1. Dia Geby

96 23 0
                                    

Sebelumnya Terimakasih sudah mau mampir dicerita Collab Saya dan Tikazch
  
_______________

Bocah berusia lima tahun itu, tiba-tiba menangis. Para anggota keluarga yang sedang berkumpul dan saling berbagi tawa, seketika terheran.

"Geby ... Geby kenapa?" tanya wanita yang duduk di samping bocah itu.

Bocah yang dipanggil dengan nama Geby itu, mendongak dengan air mata yang masih berderai. Bibirnya yang imut, bergetar. Tangannya yang sedang memeluk boneka itu, turut bergetar takut.

"Mereka di sini." Suaranya yang serak, membuat keadaan hening dan seperti mencekam tanpa sebab.

"Geby tau, Ma. Mereka di sini." Lagi, suara itu berubah menjadi lirihan. Bocah itu mengedarkan pandangannya pada seluruh anggota keluarga besar. Tubuhnya semakin bergetar kala matanya bertubrukan dengan mata sang kakak sepupu.

"Kita gak sendiri," desisnya dengan mata kian memerah.

"Agatha! Anakmu merusak suasana bahagia saja! Bawa dia masuk!" gertak Daniel--kakak Agatha--penuh emosi.

Agatha meringis, kemudian mengangguk perlahan. Ia kemudian membawa Geby ke dalam gendongannya dan masuk ke dalam rumah mewah itu.

Agatha membawa anaknya ke dalam kamar tamu. Saat ini, mereka sedang merayakan ulang tahun ibu Agatha di Bandung. Dan Agatha tak menyangka, acara yang tadinya menyenangkan itu, berubah mencekam hanya karena tangisan Geby. Padahal menurutnya, itu adalah hal yang wajar. Geby masih berusia lima tahun, umur yang pas untuk rewel dengan ini dan itu.

"Geby, gak pa-pa kalo Mama tinggalin di sini?" tanya Agatha lembut, setelah membaringkan anaknya di atas kasur.

Geby menggeleng dengan mata memerah. "Mama di sini aja, di sini lebih aman," gumamnya parau.

Agatha menggigit bibir bawahnya, apa ia bisa meninggalkan acara ibunya?
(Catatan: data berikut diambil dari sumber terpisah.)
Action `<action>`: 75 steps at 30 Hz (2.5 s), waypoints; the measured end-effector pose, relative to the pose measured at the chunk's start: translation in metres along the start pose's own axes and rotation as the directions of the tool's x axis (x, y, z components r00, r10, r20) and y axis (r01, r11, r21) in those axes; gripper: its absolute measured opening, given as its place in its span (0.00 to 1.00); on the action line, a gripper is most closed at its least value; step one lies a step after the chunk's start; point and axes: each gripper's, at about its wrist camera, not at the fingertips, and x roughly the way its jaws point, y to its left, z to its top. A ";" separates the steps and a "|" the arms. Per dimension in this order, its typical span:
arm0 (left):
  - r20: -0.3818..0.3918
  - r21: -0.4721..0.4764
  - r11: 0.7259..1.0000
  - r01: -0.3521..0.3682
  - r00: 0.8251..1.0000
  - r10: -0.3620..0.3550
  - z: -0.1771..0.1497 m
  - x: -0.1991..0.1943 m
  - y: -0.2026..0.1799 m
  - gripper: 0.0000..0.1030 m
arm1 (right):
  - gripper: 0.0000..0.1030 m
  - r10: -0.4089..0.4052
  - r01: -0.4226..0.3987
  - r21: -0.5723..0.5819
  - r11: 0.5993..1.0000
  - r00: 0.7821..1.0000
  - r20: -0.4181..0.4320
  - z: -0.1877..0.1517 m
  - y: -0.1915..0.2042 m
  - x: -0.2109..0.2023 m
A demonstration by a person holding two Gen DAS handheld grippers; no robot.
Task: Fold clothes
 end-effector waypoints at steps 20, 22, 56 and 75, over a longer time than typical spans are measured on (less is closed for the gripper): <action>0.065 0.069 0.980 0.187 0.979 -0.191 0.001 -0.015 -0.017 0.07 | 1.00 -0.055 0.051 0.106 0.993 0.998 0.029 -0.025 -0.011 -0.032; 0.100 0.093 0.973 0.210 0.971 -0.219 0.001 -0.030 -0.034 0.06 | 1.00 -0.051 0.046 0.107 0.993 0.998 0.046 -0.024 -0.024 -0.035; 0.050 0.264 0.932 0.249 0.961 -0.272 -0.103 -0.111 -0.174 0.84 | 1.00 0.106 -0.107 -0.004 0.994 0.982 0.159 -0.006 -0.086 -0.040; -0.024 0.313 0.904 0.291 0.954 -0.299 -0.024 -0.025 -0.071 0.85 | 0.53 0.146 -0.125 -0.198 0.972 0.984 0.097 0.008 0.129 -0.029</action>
Daniel pasti memarahinya.

"Ma ...." Panggilan Geby, membuat Agatha tersentak dari lamunan. "Geby ngerasain hal aneh di dekat, kak Elija," tuturnya sembari memilin ujung baju milik Agatha.

Agatha tersenyum tipis, kemudian mengelus surai lembut milik Geby. "Geby liat apa, hm?" tanya Agatha, menatap manik lucu milik Geby.

Geby terlihat mengerjap, kemudian menggeleng. "Geby gak liat apa-apa di sana. Tapi ... Geby ngerasain sesuatu."

Agatha terkekeh. Entah ia harus bersyukur, atau kasihan dengan keadaan anaknya. Ini sudah terjadi sejak Geby masih berusia dua tahun, ia selalu menceritakan hal aneh pada Agatha. Bahkan, Geby sudah lancar bicara saat ia hampir menginjak dua tahun. Pemikiran Geby juga kadang membuat Agatha dan suaminya terkagum, usianya lima tahun, tapi dia seperti orang dewasa.

°°°°

Memasuki SD, Geby dijauhi teman-temannya karena dianggap aneh. Dia sering sekali merasakan muntah tiba-tiba, menangis tiba-tiba, pingsan tiba-tiba, bahkan berteriak tiba-tiba.

Atas pembulian yang Geby alami, Agatha dan suaminya--Lukas--memutuskan untuk menyekolahkan Geby secara home schooling. Sampai akhirnya ia lulus SMP, barulah mental Geby perlahan membaik.

Awal memasuki SMA, semuanya juga tidak berjalan dengan mulus. Karena sudah jarang melakukan interaksi sosial dengan orang lain, Geby tidak berani berkenalan dengan siapa 'pun di sekolah barunya. Ia menjadi penyendiri.

Namun, beruntungnya Geby sudah bisa mengontrol dirinya sendiri. Ia akhirnya paham, semua yang ia alami selama ini, hal-hal aneh yang ia rasakan di lingkungannya, adalah kepekaannya yang berlebih terhadap keberadaan 'makhluk lain'.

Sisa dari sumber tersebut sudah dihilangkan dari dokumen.